Error in solve.default(crossprod(X, DiagB * X)/nobs, EEq) : 
  system is computationally singular: reciprocal condition number = 1.38186e-16

I already search about, a lot of people said that it occurs because of multicollinearity between variables, but even if I remove a variable with -0.82 of correlation, the error continues.
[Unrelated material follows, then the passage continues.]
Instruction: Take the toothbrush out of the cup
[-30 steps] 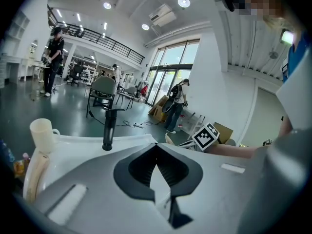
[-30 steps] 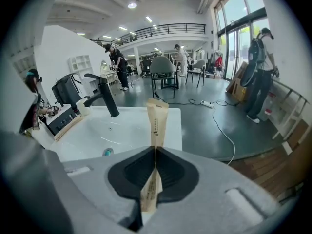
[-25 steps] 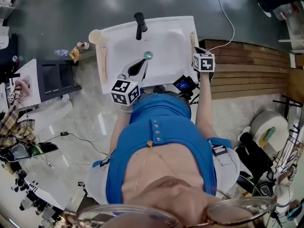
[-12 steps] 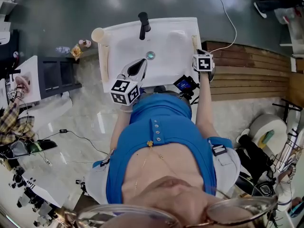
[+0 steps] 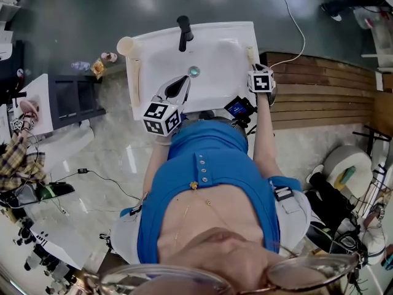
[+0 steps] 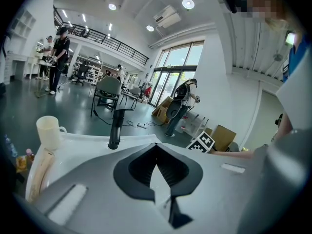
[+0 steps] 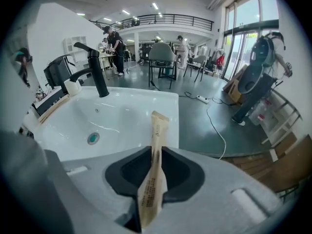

  • I'm running two models, because I want to analyse two different outcomes and its variables.

My code:


dadosSRAG_final <- subset(dados_SRAGmut, select = c(UTI, OBITO, 
    VACINA, VACINA_COV, ANTIVIRAL, INFLUENZA, OUTROS_VIRUS, 
    OUTRO_AGENTE, NAO_ESPECIF, COVID))

##### __________________ Análises ____________________________________ ####
## Váriavel Dependente/Desfecho: UTI e Óbito ##

# Análise das frequências das categorias da VD #

table(dadosSRAG_final$UTI)
table(dadosSRAG_final$OBITO)

summary(dadosSRAG_final)

# Checagem das categorias de referência #

levels(dadosSRAG_final$UTI)
levels(dadosSRAG_final$OBITO)

levels(dadosSRAG_final$VACINA)
levels(dadosSRAG_final$VACINA_COV)
levels(dadosSRAG_final$ANTIVIRAL)
levels(dadosSRAG_final$INFLUENZA)
levels(dadosSRAG_final$OUTROS_VIRUS)
levels(dadosSRAG_final$OUTRO_AGENTE)
levels(dadosSRAG_final$NAO_ESPECIF)
levels(dadosSRAG_final$COVID)


# -- NÃO -- #


## ---- Checagem dos pressupostos ---- ##
# 1 - VD dicotômica
# 2 independência das observações

# Criação do modelo

modUTI <- glm(UTI ~ VACINA + VACINA_COV + ANTIVIRAL + INFLUENZA + 
                OUTROS_VIRUS + OUTRO_AGENTE + NAO_ESPECIF + COVID,
              family = binomial(link = 'logit'), 
              data = dadosSRAG_final)

modOBITO <- glm(OBITO ~ VACINA + VACINA_COV + ANTIVIRAL + INFLUENZA + 
                  OUTROS_VIRUS + OUTRO_AGENTE + NAO_ESPECIF + COVID,
                family = binomial(link = 'logit'), 
                data = dadosSRAG_final)

# 3 Ausência de outliers (não atendido - outliers PRINCIPALMENTE no modelo óbito)

plot(modOBITO, which = 5)
plot(modUTI, which = 5)

summary(stdres(modOBITO)) # max > 11
summary(stdres(modUTI)) # max 3.43

influencePlot(modOBITO) # 6 pontos de influencia
influencePlot(modUTI) # 4 pontos de influencia

# 4 Ausência de multicolinearidade 
  
vif(modOBITO)
vif(modUTI)

influence.measures(modOBITO)
influence.measures(modUTI)

pairs.panels(dadosSRAG_final)

# 5 Relação linear entre VI contínua e logito da VD
# PS: Todas as VIs do modelo são categóricas

# ------ Modelo robusto na presença de outliers ----- #

install.packages("robustbase")
library(robustbase)

# Ajuste do modelo com o estimador de Huber

modUTI_rob <- glmrob(UTI ~ VACINA + VACINA_COV + ANTIVIRAL + 
                INFLUENZA + OUTROS_VIRUS + OUTRO_AGENTE + 
                NAO_ESPECIF + COVID,
                binomial, data = dadosSRAG_final,
                method = "Mqle", 
                control = glmrobMqle.control(tcc = 1.5))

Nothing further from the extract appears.